MIKE DEAL / FREE PRESS

Liberal MLA Cindy Lamoureux’s Bill 209 would amend the Provincial Court Act to require provincial court judges to be educated about intimate partner violence and coercive control in intimate partner and family relationships.

Known as “Keira’s Law,” the measures became law at the federal level and in Ontario last year.

It’s named for four-year-old Keira Kagan, who was found dead next to her father’s body at the base of a cliff in a Milton, Ont. in 2020. Her father had been granted access to Keira even though 53 court orders had been issued against him for violent and unpredictable behaviour.

On the final weekend of Keira’s life, the court forced her mother to hand her daughter over to her father for his weekend visit despite his increasingly violent behaviour and knowing that his custody rights would be curtailed the following week.

Lamoureux’s Bill 209 passed second reading and sailed through the committee stage without any amendments. She asked the house Thursday for it to receive third and final reading by the Nov. 7 deadline, but was denied.

“There’s no reason, outside of playing political games, why they would allow this legislation to move this far along… if they weren’t planning to support it,” said Lamoureux who is expecting her first child Nov. 3.
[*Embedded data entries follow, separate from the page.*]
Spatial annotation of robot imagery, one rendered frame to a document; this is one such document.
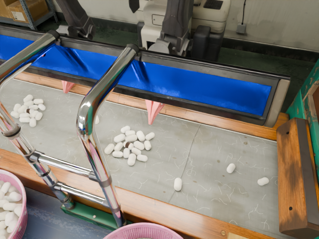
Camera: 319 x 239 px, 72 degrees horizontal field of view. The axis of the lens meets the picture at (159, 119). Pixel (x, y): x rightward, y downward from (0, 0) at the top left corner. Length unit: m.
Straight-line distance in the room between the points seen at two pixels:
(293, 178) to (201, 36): 0.86
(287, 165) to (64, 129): 0.66
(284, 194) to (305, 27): 2.22
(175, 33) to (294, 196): 0.48
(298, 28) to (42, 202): 2.51
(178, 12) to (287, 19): 2.07
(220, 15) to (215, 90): 1.02
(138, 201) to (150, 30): 0.82
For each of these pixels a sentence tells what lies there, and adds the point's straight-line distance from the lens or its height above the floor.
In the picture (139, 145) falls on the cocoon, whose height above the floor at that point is 0.76.
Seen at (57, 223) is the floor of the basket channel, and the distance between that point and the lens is 0.71.
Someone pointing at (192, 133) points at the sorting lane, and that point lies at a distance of 0.72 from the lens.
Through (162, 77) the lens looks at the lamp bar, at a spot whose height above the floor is 1.08.
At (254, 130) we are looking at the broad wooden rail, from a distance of 0.77.
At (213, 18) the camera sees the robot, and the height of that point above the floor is 0.78.
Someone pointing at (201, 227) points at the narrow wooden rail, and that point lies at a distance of 0.56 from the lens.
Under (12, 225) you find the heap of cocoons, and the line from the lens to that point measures 0.67.
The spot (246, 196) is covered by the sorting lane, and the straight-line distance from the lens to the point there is 0.65.
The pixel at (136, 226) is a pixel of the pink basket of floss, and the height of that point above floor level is 0.76.
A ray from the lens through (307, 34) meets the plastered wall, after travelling 2.71.
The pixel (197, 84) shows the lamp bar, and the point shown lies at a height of 1.08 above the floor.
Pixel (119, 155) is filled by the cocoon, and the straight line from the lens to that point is 0.66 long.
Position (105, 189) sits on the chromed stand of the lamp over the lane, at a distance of 0.40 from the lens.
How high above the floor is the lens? 1.30
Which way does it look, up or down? 48 degrees down
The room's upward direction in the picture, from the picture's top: straight up
“I’m appealing to this government, I’m appealing to Manitobans, to put pressure on this government to do what is right: protect survivors, provide resources for judges and judicial JPs and stand up for all these advocacy groups that have been fighting so hard here in Manitoba,” Lamoureux said.

“We need this NDP government to do what is right — call Bill 209 to third reading and a vote before Nov. 7 so that the survivors of intimate partner violence here in Manitoba have more resources,” she said.

A spokesperson for government house leader Nahanni Fontaine said she is reviewing correspondence Lamoureux submitted on Wednesday, but declined to comment further. “Our government does not conduct house business through leave on the floor of the legislature.”

PC health critic Cook was also rebuffed in the house Thursday when she asked that her private member’s bill, Bill 221 – The Earlier Screening for Breast Cancer Act, be called to committee no later than Oct. 30.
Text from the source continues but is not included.